Miserablism isn’t a great look in Hollywood, not even for a micro-budget indie, but McDormand, pictured sitting on the toilet in her van here, has no vanity when it comes to depicting the tougher side of life. She’s been an engaging star in Fargo and Three Billboards, and makes Fern feel like a real person; it helps that some of those she encounters are played by real-life nomads, and the film has the flinty feel of authenticity. That said, pain is something hard to depict without accusations of poverty porn; Nomadland’s studied view of Fern’s predicament may well be too bleak for general audiences, already exhausted by the incessant hail of bad news. Like Fern, Nomadland could and should have been a contender; it’s a film of quiet values that should at least have garnered an awards-friendly run at the box-office. Zhao’s drama is a haunting, depressing film about man’s inhumanity to our fellow man or woman, a Grapes of Wrath for the new, withering century before us.

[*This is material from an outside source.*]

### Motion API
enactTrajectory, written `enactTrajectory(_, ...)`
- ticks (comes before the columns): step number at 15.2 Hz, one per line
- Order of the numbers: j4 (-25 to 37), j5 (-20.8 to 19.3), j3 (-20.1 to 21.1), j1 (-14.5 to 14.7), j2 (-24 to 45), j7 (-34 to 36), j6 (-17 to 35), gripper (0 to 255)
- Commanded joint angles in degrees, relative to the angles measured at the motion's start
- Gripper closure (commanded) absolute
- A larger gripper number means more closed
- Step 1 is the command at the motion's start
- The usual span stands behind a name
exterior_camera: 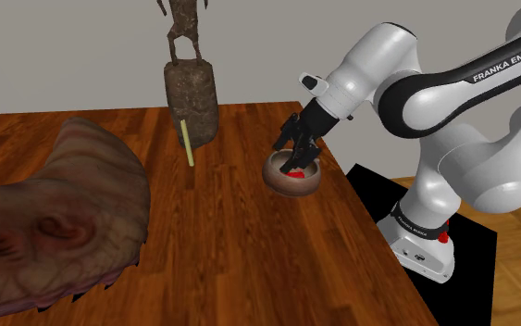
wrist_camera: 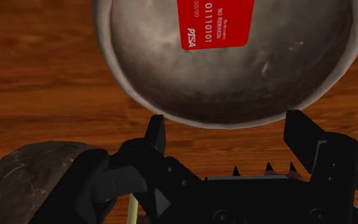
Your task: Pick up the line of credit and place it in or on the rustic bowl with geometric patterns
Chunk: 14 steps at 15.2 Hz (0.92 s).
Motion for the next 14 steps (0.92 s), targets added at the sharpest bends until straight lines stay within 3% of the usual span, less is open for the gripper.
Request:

What does all this mean for the flickering spectre of cinema? For some, the backslapping has just begun. “I think I’m going to cry’ said a BAFTA spokesman as the shortlists arrived, ‘A good job well done,’ chimed a Film 4 executive. The awards nominees certainly reflected industry diversity, but that was the definition of a false positive since their competition didn’t turn up. The same shortlists also couldn’t help but reflect the collapse of revenue streams for indie and commercial cinema; the operation may well have been a success, but the patient died on the table some time ago. A pack of hopefuls like Nomadland had their release dates shifted again and again in search of a decent chance at finding audiences, but time ran out for us to see them; like Fern, we will just have to hunker down in the rubble and pray for better times but without some radical, revolutionary thinking from the top down, cinema’s days as a mass, populist entertainment appear numbered.

It’s a measure of how completely confused cinema currently is in 2021 that Nomadland will make it’s UK debut on the Disney channel, yup, the Disney channel, in the UK from April 30th 2021.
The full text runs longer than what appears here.